Abstract

ABSTRACT Informed by the dynamic dyadic systems perspective on analyzing conversational data, this study uses sequence analysis to illuminate turn patterns that characterize parents’ emotion coaching/dismissing communication and adolescents’ emotion regulation/dysregulation in conversations about an emotionally evocative event. This study analyzed two conversations from 60 parent-adolescent dyads, 30 with harmful parental alcohol use and 30 without, where the adolescent described recent events that elicited positive and negative feelings. Using configural frequency analysis, we identified turn sequences that were over- and under-represented in the data, and we compared the prevalence of different turn sequences between families with harmful and non-harmful alcohol use. Then, using sequence analysis, we identified conversational motifs that reflect different patterns of parental communication and adolescent emotion regulation in conversation.
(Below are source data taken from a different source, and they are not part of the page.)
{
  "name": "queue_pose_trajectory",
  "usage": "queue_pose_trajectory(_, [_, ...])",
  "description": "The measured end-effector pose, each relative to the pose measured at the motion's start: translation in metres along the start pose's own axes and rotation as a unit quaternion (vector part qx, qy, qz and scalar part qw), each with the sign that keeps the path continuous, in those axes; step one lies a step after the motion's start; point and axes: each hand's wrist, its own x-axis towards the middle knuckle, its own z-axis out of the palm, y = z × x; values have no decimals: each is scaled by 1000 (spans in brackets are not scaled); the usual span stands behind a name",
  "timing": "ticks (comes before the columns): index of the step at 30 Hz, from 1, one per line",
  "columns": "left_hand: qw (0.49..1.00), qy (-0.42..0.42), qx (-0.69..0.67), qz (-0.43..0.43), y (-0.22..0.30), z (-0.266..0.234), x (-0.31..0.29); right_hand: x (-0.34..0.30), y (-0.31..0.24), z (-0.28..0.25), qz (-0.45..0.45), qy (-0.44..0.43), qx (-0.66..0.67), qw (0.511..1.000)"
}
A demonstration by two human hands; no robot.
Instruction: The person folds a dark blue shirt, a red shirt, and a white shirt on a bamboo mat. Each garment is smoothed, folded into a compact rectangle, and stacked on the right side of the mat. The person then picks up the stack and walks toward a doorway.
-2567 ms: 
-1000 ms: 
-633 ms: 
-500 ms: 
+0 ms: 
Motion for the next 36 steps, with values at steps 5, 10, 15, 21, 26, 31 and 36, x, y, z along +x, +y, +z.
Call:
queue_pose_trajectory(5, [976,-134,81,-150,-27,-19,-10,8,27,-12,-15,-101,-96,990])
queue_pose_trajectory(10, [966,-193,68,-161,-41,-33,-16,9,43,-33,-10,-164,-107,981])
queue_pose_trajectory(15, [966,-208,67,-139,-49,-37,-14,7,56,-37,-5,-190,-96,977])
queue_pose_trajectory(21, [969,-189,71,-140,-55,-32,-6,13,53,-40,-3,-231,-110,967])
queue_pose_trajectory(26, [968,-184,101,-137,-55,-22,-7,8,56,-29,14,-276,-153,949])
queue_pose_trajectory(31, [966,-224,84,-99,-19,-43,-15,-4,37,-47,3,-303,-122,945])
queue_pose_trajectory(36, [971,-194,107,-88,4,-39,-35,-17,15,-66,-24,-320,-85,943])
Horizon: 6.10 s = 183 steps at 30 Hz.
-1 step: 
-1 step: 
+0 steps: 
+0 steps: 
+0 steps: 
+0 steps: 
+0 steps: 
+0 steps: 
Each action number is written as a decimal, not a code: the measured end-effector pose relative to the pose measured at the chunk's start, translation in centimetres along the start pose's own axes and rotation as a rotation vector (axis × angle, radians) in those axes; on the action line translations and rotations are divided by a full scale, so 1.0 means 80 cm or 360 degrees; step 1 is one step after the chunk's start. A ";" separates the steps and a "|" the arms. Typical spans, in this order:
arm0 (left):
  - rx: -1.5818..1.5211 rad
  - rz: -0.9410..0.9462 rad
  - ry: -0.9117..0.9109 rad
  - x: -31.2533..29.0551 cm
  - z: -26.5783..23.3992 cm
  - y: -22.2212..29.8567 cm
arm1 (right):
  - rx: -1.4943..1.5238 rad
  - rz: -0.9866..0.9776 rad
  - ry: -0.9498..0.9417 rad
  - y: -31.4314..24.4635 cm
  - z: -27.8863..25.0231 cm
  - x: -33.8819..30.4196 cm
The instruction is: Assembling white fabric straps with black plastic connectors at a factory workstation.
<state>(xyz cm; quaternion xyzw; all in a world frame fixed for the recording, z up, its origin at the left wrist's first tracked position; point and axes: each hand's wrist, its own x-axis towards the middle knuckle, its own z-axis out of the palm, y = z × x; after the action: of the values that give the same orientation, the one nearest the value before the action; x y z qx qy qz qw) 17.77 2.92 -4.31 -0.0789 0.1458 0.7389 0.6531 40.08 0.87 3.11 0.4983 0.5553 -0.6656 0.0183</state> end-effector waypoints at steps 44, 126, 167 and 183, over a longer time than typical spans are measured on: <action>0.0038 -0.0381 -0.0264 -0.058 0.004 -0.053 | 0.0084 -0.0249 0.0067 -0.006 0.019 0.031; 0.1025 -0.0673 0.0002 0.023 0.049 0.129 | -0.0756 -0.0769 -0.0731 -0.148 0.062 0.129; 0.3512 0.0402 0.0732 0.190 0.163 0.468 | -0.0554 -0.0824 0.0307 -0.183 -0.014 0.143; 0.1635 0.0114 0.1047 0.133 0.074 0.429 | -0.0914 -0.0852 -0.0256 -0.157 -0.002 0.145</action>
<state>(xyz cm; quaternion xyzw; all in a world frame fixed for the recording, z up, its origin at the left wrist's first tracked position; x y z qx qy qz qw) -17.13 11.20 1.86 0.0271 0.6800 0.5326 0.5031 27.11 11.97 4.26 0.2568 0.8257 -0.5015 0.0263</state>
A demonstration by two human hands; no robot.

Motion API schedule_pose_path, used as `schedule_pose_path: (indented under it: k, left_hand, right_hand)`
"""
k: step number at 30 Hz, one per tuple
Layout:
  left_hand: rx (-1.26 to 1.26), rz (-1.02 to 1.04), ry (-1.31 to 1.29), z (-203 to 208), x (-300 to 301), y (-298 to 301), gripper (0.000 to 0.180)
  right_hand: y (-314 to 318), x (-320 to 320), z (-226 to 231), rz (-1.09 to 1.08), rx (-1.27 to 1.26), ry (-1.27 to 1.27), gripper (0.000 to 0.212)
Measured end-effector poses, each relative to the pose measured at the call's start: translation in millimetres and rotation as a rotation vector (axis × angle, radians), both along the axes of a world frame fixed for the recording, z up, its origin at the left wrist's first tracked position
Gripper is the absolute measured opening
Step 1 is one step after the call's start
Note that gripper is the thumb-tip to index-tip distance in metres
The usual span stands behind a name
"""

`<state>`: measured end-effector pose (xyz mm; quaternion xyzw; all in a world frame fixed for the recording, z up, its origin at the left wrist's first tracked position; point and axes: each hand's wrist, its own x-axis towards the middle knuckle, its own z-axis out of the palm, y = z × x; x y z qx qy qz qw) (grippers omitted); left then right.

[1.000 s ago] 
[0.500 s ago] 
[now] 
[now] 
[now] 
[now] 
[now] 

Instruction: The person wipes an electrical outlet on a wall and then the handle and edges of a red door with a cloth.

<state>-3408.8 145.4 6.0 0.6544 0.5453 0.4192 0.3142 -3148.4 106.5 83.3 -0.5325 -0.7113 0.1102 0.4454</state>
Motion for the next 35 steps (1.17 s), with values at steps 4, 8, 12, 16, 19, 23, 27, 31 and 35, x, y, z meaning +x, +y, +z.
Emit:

Three conversational motifs emerged in conversations about negative emotions: (a) information sharing, (b) emotion regulating, and (c) reactive. Conversations about positive emotions revealed two conversational motifs: (a) emotion regulating and (b) information sharing. In addition, the conversational motifs were examined as predictors of adolescents’ post- interaction appraisals of their own emotion regulation and their parent’s responsiveness and control during the conversation. Findings point to the utility of sequence analysis for documenting patterns of interaction in parent-adolescent emotion-focused conversations.